Existen varias alternativas a Microsoft Office, el paquete ofimático por excelencia. Entre todas ellas, la más avanzada es OpenOffice.org. Dispone de la práctica totalidad de las herramientas ofimáticas, como procesador de textos, presentaciones, hoja de cálculo, programa de dibujo, bases de datos, etc. Su procesador de texto permite tanto leer y crear documentos en formato ‘.doc’ (el formato propietario y secreto de Microsoft Word), asegurando así la compatibilidad con los documentos creados en Windows.

Navegación por Internet

Además de Mozilla, el navegador libre más conocido, también existen otros como Galeon, Firefox, Epiphany (todos esos variantes de Mozilla) o Konqueror. Sus prestaciones y rapidez son equiparables (y, en muchos casos, superiores) a las de Internet Explorer, el navegador por defecto de Windows.

Mensajería Instantánea

La mayoría de los sistemas de mensajería más populares, como Yahoo! Messenger o MSN Messenger también están disponible en Linux. Yahoo! ofrece una versión específica para Linux de su programa de mensajería, mientras que para MSN Messenger existen varios programas que imitan sus características, como es el caso de Gaim.

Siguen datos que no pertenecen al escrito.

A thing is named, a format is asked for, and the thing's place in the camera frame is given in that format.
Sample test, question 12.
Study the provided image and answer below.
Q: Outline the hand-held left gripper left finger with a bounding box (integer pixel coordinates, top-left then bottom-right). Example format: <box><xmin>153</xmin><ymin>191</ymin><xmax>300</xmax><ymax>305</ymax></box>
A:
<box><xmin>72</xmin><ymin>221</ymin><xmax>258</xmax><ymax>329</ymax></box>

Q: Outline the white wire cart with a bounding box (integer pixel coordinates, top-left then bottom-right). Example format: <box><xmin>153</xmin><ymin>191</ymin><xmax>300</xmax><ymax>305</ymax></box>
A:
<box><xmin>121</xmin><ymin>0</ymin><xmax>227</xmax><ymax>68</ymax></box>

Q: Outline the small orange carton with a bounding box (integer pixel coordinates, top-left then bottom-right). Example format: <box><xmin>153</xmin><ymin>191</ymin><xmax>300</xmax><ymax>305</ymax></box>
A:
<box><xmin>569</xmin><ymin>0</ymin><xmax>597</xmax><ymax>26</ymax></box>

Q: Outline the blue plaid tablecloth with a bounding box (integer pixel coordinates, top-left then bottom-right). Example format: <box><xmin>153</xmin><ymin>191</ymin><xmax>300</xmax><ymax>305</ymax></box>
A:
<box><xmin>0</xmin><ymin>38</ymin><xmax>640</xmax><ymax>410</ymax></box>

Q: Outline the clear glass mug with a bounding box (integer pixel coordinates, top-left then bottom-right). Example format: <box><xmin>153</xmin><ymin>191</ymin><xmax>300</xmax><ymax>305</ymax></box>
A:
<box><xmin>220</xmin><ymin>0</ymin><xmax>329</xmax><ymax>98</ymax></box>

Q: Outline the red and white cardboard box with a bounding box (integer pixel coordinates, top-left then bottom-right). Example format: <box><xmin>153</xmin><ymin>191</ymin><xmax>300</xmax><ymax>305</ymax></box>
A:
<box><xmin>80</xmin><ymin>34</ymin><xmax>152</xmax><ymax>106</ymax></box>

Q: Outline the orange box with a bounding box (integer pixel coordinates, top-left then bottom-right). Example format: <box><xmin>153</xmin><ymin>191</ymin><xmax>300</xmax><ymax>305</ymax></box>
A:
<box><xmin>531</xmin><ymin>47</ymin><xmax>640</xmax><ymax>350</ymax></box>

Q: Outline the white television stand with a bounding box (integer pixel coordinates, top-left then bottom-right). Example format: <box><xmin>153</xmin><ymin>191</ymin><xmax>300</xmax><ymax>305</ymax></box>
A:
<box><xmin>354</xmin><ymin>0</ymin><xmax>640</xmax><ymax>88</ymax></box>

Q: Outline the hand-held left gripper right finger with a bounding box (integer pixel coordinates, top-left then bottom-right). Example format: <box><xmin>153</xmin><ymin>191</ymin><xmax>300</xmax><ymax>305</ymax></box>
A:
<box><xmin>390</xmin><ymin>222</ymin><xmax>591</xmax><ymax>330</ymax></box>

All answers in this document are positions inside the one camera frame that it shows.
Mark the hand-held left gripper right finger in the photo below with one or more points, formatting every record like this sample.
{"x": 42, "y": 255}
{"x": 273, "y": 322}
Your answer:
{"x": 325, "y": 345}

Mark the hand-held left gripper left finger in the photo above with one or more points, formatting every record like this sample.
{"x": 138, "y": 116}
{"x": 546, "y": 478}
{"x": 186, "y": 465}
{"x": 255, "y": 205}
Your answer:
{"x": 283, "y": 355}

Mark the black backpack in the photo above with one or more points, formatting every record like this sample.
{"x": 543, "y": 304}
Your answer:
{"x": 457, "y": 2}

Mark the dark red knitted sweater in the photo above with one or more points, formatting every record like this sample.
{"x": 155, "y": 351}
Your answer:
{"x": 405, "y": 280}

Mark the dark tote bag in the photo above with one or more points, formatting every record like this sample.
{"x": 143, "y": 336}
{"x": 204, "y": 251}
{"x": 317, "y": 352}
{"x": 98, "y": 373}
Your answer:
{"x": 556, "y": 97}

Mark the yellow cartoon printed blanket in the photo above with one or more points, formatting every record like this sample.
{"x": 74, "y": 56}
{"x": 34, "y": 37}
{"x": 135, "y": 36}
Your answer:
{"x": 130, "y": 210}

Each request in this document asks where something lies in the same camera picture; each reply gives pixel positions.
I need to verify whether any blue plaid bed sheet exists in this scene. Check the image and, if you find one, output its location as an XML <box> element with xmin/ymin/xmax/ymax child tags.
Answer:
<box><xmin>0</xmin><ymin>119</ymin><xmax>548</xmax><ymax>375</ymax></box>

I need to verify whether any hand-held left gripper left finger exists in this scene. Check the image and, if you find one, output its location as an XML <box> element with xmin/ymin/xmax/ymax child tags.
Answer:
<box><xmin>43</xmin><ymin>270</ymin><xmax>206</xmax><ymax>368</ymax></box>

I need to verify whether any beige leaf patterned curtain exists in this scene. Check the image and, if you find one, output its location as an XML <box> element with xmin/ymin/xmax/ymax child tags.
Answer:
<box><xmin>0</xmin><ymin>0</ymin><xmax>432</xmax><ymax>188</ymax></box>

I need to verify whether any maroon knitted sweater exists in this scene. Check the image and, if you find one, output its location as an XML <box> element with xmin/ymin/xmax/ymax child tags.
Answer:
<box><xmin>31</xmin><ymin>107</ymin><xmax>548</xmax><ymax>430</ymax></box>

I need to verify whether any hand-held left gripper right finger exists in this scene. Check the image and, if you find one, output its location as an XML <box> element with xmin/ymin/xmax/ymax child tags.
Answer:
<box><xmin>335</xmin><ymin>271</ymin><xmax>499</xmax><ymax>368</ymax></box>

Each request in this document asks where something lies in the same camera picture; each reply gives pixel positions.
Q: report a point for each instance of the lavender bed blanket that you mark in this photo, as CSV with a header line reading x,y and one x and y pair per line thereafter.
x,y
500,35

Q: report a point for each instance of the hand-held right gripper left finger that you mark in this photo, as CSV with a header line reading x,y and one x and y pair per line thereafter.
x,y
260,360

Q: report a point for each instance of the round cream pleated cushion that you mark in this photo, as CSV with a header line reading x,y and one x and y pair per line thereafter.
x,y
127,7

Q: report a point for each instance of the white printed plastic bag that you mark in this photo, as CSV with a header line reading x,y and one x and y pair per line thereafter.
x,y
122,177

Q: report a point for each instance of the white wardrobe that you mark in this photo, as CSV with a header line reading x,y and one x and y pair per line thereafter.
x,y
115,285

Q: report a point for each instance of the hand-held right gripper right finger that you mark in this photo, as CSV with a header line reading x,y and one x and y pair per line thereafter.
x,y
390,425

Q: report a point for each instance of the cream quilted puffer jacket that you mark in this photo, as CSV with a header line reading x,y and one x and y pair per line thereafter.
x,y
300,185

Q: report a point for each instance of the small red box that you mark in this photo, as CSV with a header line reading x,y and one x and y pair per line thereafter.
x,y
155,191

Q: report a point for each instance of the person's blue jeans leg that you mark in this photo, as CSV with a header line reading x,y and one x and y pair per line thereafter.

Diseño y retoque fotográfico

La alternativa a Adobe Photoshop, el programa de retoque fotográfico por antonomasia, se llama GIMP. Es un completo programa que cumple muchas de las prestaciones de Photoshop, aunque su manejo es un tanto más complicado.

Además del software disponible, también hay que valorar otras peculiaridades de Linux con respecto a Windows. En este último, la mayoría de los periféricos que se adquieren (llaves de memoria USB, cámaras digitales, etc.) pueden ser conectados al ordenador y empezar a funcionar inmediatamente (lo que se conoce como Plug-and-Play, “Enchufar y usar”). Por el contrario, en Linux se necesita realizar un proceso de configuración para que estos periféricos puedan funcionar. La razón es que los fabricantes de estos productos no suelen ofrecen controladores para Linux. Por esta razón, conseguir que estos dispositivos funcionen en Linux implica una configuración menos automática, normalmente siguiendo unos sencillos pasos de instalación explicados en diversos manuales disponibles en Internet.